DATA SHOWN:
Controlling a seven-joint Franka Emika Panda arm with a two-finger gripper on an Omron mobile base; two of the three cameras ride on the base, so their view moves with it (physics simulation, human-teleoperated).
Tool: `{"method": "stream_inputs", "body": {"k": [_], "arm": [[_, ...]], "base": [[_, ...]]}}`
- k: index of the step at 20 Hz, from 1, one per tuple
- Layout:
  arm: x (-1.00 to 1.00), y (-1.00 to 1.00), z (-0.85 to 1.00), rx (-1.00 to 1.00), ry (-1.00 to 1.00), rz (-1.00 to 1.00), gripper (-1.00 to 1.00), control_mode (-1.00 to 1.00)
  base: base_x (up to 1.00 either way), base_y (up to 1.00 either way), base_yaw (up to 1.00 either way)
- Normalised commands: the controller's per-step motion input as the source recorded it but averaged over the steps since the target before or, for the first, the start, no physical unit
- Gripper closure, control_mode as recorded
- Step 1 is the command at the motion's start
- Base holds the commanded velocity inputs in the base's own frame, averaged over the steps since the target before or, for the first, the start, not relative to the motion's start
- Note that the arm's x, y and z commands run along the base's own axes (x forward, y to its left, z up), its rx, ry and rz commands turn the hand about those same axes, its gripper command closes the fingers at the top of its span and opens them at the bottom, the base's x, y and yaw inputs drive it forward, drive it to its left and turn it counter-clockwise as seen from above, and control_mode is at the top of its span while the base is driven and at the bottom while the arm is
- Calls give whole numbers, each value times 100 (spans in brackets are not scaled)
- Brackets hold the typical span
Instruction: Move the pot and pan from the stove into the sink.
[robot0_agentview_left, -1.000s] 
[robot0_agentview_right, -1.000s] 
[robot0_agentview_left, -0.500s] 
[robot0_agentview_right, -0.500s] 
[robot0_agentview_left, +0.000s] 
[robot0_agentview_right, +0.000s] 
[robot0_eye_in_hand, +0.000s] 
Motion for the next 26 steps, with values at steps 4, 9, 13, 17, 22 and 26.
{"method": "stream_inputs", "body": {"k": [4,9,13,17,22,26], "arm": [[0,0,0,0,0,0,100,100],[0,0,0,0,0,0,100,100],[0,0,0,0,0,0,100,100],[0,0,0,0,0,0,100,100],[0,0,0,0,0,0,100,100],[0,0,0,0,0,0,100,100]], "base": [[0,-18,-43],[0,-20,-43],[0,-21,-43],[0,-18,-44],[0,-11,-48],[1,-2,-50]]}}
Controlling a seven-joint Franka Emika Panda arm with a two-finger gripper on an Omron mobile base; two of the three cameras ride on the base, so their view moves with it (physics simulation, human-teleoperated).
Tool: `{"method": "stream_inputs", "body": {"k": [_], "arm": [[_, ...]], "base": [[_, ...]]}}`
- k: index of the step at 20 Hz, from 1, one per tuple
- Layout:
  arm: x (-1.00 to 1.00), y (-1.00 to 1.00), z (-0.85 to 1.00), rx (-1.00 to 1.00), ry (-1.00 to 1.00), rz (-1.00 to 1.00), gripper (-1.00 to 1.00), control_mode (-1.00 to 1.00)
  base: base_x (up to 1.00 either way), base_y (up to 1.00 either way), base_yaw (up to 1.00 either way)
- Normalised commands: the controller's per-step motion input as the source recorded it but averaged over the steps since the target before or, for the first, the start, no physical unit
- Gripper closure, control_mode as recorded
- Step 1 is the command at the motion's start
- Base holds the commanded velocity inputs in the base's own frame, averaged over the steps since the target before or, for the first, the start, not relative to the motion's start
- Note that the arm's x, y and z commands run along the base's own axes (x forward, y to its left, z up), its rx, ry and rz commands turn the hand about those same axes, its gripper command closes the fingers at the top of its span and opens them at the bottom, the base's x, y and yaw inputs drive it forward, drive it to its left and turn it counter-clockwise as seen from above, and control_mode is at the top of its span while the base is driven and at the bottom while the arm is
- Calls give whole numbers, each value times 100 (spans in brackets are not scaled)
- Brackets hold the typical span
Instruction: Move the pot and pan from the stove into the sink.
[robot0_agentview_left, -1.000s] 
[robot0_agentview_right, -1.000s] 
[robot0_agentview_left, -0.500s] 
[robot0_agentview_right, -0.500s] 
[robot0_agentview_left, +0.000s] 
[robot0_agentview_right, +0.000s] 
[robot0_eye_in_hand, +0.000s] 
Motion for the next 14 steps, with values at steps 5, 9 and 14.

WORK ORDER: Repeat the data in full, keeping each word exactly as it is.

ANSWER SECTION:
Controlling a seven-joint Franka Emika Panda arm with a two-finger gripper on an Omron mobile base; two of the three cameras ride on the base, so their view moves with it (physics simulation, human-teleoperated).
Tool: `{"method": "stream_inputs", "body": {"k": [_], "arm": [[_, ...]], "base": [[_, ...]]}}`
- k: index of the step at 20 Hz, from 1, one per tuple
- Layout:
  arm: x (-1.00 to 1.00), y (-1.00 to 1.00), z (-0.85 to 1.00), rx (-1.00 to 1.00), ry (-1.00 to 1.00), rz (-1.00 to 1.00), gripper (-1.00 to 1.00), control_mode (-1.00 to 1.00)
  base: base_x (up to 1.00 either way), base_y (up to 1.00 either way), base_yaw (up to 1.00 either way)
- Normalised commands: the controller's per-step motion input as the source recorded it but averaged over the steps since the target before or, for the first, the start, no physical unit
- Gripper closure, control_mode as recorded
- Step 1 is the command at the motion's start
- Base holds the commanded velocity inputs in the base's own frame, averaged over the steps since the target before or, for the first, the start, not relative to the motion's start
- Note that the arm's x, y and z commands run along the base's own axes (x forward, y to its left, z up), its rx, ry and rz commands turn the hand about those same axes, its gripper command closes the fingers at the top of its span and opens them at the bottom, the base's x, y and yaw inputs drive it forward, drive it to its left and turn it counter-clockwise as seen from above, and control_mode is at the top of its span while the base is driven and at the bottom while the arm is
- Calls give whole numbers, each value times 100 (spans in brackets are not scaled)
- Brackets hold the typical span
Instruction: Move the pot and pan from the stove into the sink.
[robot0_agentview_left, -1.000s] 
[robot0_agentview_right, -1.000s] 
[robot0_agentview_left, -0.500s] 
[robot0_agentview_right, -0.500s] 
[robot0_agentview_left, +0.000s] 
[robot0_agentview_right, +0.000s] 
[robot0_eye_in_hand, +0.000s] 
Motion for the next 26 steps, with values at steps 4, 9, 13, 17, 22 and 26.
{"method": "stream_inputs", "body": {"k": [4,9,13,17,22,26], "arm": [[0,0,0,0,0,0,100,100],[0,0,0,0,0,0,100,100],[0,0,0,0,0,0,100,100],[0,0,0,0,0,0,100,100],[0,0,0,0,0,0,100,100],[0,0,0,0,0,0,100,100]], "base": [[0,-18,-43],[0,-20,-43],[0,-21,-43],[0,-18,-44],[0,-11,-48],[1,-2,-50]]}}
Controlling a seven-joint Franka Emika Panda arm with a two-finger gripper on an Omron mobile base; two of the three cameras ride on the base, so their view moves with it (physics simulation, human-teleoperated).
Tool: `{"method": "stream_inputs", "body": {"k": [_], "arm": [[_, ...]], "base": [[_, ...]]}}`
- k: index of the step at 20 Hz, from 1, one per tuple
- Layout:
  arm: x (-1.00 to 1.00), y (-1.00 to 1.00), z (-0.85 to 1.00), rx (-1.00 to 1.00), ry (-1.00 to 1.00), rz (-1.00 to 1.00), gripper (-1.00 to 1.00), control_mode (-1.00 to 1.00)
  base: base_x (up to 1.00 either way), base_y (up to 1.00 either way), base_yaw (up to 1.00 either way)
- Normalised commands: the controller's per-step motion input as the source recorded it but averaged over the steps since the target before or, for the first, the start, no physical unit
- Gripper closure, control_mode as recorded
- Step 1 is the command at the motion's start
- Base holds the commanded velocity inputs in the base's own frame, averaged over the steps since the target before or, for the first, the start, not relative to the motion's start
- Note that the arm's x, y and z commands run along the base's own axes (x forward, y to its left, z up), its rx, ry and rz commands turn the hand about those same axes, its gripper command closes the fingers at the top of its span and opens them at the bottom, the base's x, y and yaw inputs drive it forward, drive it to its left and turn it counter-clockwise as seen from above, and control_mode is at the top of its span while the base is driven and at the bottom while the arm is
- Calls give whole numbers, each value times 100 (spans in brackets are not scaled)
- Brackets hold the typical span
Instruction: Move the pot and pan from the stove into the sink.
[robot0_agentview_left, -1.000s] 
[robot0_agentview_right, -1.000s] 
[robot0_agentview_left, -0.500s] 
[robot0_agentview_right, -0.500s] 
[robot0_agentview_left, +0.000s] 
[robot0_agentview_right, +0.000s] 
[robot0_eye_in_hand, +0.000s] 
Motion for the next 14 steps, with values at steps 5, 9 and 14.

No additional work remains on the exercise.